For my part, I think we should do it. GDB has quite a bit of object-like structure internally, and while in the past it was taking a bit of a chance to rely on the availability and reliability of C++ compilers, those concerns are now generally outdated; I'm not sure any of the potential problem hosts are even supported any longer.

I'll offer my two cents worth.


Last year, I suggested porting portions of GDB to C++.  This had
been previously discussed, but was basically shouted down for a variety
of reasons.  I'm glad to see it being discussed again.

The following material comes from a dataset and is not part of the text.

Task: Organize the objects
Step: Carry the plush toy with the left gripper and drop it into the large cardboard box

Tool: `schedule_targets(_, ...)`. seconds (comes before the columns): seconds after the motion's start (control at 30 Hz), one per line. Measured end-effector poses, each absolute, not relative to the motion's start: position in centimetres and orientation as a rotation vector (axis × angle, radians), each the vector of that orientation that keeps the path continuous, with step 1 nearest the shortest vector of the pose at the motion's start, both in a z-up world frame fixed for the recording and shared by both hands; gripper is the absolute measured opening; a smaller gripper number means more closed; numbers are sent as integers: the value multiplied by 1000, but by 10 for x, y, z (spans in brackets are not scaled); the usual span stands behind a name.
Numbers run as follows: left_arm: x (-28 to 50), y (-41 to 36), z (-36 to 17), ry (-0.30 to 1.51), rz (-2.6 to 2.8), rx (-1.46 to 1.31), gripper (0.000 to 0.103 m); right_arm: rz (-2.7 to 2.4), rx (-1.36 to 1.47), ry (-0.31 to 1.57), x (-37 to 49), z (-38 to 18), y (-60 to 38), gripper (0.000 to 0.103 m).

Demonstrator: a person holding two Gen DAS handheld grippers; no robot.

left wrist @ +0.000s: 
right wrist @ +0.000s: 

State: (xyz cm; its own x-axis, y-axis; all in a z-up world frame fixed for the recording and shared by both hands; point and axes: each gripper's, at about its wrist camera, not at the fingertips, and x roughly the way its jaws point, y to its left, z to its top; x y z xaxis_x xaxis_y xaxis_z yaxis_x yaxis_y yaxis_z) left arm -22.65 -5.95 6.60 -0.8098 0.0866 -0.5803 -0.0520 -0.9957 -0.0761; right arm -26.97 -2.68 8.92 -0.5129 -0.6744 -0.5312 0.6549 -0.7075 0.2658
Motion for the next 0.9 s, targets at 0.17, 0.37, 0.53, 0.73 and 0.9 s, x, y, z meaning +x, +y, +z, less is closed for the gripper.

Some long time ago, I converted Sun Microsystem's DBX initially to
the C-compatible subset of C++, then extended it with classes and a few
other C++ features in areas where the feature matched the logic, such as
handling symbol tables or object file structures.  No templates, no
STL, retained previous exception handling; essentially, the conversion
was to "C with Classes".  This led to a significant improvement in
maintainability and reduced bug count.

Many parts of GDB (I think of gdbarch) appear to be coded to implement
objects, classes, and members, exactly if it had been generated from
C++ objects.  It seems to me that these would convert to "C with Classes"
easily, with improvement in both performance and clarity.

Despite having served on the C++ Standards Committee some time ago,
and having taught many C++ classes, I am not very fond of C++ for many
of the reasons that others have mentioned.  Templates and the template
libraries can generate error messages which range the entire spectrum
from obscure to incomprehensible.  Debugging support for several features
is spotty.  The remedy for the latter is to improve GDB support for these
features.  For the former, avoid features which are problematic.

The problems that I see in converting GDB to C++ are that it is huge
(600K+ lines) and not really modular.  The source tree is very
shallow, with architecture-dependent and -independent code mixed in
with core gdb functionality, user interface, host support and other
stuff (some of which may not be functional, like gdblib).  This makes
any wholesale conversion of GDB somewhat daunting.

Here is the approach I would take to converting GDB to C++:
  1)  Build existing GDB with C++ and correct any C/C++ incompatibilities.
  2)  Identify functional modules (e.g., cli, target support, gdbarch)
  3)  For each functional module:
     3a)  Create subdirectory for functional module
     3b)  Build library for functional module and link with GDB
     3c)  Convert from C-style to C++-style interface (if necessary)
     3d)  Document module functionality

It seems to me that this could be done incrementally with limited
impact on existing development.  I also think that this could have
many other beneficial effects on GDB, including making it easier
to understand and modify, making it less brittle, and perhaps even
working toward a fully functional gdblib.  I think that making GDB
more modular is the key -- this allows conversion to C++ to be done
in smaller bites, rather than wholesale.